Mycoplasma incognitus

Scientific classification
- Domain: Bacteria
- Kingdom: Bacillati
- Phylum: Mycoplasmatota
- Class: Mollicutes
- Order: Mycoplasmatales
- Family: Mycoplasmataceae
- Genus: Mycoplasma
- Species: M. incognitus
- Binomial name: Mycoplasma incognitus Lo et al. 1989

= Mycoplasma incognitus =

- Genus: Mycoplasma
- Species: incognitus
- Authority: Lo et al. 1989

Species of bacterium

Mycoplasma incognitus is a human invasive Mycoplasma type bacteria, as well as a disease agent that can cause a variety of different diseases. M. incognitus is an immunomodulatory agent, which means that it can weaken the immune response by decreasing the ability of the immune system to produce antibodies. This mycoplasma is highly contagious, and can be passed from person to person via bodily fluids, such as sweat and blood. Since M. incognitus is a mycoplasma, it does not have a cell wall, which means that it is naturally immune to many different antibiotics, such as penicillin or other antibiotics that target the cell wall. This new mycoplasma, however, was later determined to be a close form of Mycoplasma fermentans, although it does differ.

== Genome ==
Mycoplasma incognitus acts as a parasite, and gains most of its nutrients from its host because it has a very small genome, consisting of only the genes essential for life. It is estimated that M. incognitus has fewer than 500 genes.

== Cell structure ==
There have been frequent unsuccessful attempts at isolating a culture of M. incognitus because it is more fastidious in cultivation requirements than other mycoplasmas. It is known that the most frequently colonized sites are epithelial cell surfaces and red and white blood cells inside of the human body.
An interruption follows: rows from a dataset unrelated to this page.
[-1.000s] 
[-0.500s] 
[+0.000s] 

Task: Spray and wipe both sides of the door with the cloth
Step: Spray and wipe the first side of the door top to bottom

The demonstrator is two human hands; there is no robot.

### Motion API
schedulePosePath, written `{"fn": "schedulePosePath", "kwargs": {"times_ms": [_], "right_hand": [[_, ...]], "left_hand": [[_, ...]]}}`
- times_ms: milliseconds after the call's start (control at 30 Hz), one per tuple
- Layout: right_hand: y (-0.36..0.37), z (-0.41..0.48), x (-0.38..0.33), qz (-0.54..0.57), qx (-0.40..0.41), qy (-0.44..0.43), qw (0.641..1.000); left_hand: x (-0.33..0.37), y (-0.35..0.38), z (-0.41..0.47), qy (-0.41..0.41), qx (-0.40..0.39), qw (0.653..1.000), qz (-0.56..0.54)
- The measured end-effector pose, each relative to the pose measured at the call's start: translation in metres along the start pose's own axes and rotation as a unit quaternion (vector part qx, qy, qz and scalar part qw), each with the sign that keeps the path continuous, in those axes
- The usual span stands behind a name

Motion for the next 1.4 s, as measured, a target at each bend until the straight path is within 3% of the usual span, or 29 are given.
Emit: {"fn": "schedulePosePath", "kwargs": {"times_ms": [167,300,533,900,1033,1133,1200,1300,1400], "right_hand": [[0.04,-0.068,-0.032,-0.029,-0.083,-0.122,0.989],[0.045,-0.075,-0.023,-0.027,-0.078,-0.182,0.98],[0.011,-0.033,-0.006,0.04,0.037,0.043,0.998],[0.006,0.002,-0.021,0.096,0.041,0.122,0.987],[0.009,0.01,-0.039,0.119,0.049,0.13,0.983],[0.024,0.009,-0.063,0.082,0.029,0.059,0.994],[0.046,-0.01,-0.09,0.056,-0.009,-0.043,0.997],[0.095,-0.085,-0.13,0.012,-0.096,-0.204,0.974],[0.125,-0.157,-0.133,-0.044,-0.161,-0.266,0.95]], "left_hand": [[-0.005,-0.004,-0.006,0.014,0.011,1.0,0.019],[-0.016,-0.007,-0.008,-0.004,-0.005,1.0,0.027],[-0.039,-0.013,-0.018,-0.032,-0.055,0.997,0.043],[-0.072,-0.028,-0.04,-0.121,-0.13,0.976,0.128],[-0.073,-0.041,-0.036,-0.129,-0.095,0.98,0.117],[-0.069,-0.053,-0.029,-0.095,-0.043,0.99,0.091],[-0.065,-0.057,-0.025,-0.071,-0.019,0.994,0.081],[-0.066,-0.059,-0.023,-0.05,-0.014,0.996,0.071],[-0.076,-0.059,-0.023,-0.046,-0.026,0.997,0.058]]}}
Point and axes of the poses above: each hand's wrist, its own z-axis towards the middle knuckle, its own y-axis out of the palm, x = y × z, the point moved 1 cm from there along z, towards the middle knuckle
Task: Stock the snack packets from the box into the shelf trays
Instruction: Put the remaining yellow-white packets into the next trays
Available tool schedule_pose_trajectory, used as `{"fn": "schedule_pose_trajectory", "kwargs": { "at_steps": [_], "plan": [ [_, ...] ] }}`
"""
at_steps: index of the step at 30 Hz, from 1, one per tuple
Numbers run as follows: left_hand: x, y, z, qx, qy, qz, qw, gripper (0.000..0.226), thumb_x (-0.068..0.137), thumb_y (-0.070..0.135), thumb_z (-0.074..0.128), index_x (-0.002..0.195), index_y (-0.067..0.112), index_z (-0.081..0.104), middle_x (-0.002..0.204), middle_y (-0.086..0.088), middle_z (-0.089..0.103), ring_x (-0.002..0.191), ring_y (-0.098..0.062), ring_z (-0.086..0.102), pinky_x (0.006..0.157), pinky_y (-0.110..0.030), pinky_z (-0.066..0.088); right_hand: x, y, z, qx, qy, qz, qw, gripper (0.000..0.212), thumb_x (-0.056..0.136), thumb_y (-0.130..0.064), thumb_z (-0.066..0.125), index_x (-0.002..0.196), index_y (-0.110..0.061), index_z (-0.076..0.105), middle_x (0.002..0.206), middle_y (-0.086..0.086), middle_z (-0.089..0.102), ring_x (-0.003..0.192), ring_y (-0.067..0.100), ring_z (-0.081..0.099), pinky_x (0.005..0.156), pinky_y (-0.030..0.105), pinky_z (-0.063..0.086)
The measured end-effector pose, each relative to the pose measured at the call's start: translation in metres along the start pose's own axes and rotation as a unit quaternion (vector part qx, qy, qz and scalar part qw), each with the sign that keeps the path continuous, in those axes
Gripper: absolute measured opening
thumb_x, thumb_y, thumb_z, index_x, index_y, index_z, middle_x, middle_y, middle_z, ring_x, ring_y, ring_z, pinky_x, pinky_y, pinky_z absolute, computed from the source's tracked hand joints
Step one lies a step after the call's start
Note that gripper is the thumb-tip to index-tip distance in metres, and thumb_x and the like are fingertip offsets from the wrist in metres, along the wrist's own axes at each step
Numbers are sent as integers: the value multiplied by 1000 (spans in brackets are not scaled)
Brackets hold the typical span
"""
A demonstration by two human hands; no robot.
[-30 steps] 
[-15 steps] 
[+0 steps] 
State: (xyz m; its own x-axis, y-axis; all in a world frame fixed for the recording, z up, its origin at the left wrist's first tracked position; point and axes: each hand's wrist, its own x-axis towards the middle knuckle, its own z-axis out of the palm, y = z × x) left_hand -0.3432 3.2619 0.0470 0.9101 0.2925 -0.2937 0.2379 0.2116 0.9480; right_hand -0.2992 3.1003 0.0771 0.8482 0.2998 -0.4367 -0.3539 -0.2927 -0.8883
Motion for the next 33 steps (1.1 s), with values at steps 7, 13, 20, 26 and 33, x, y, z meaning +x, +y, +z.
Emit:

== Obtention of energy and metabolism ==
Scientists have found that M. incognitus can utilize glucose both aerobically and anaerobically, but prefers to utilize the alternate energy source: fructose. The metabolism of sugars may play an important role in the pathological process of infection, but scientists are not sure how yet. M. incognitus can metabolize arginine, and scientists believe that it is possible that mycoplasmas that utilize arginine may be more pathogenic than those that don't.

== Ecology ==
Mycoplasma incognitus cannot survive unless it is inside a host. Because of this, M. incognitus is also considered by some to be a rickettsia type bacteria, but because it had more traits of a mycoplasma, they stuck with the final name of Mycoplasma incognitus.

== Pathology ==
This mycoplasma acts by entering into the individual cells of the body where it can lie dormant for 10, 20, or 30 years. If the host experiences a severe injury or a vaccination isn't successful, M. incognitus can become triggered and start invading and destroying certain cells. M. incognitus has the ability to alter red blood cells so that they swell and therefore cannot be compressed and passed through the capillaries.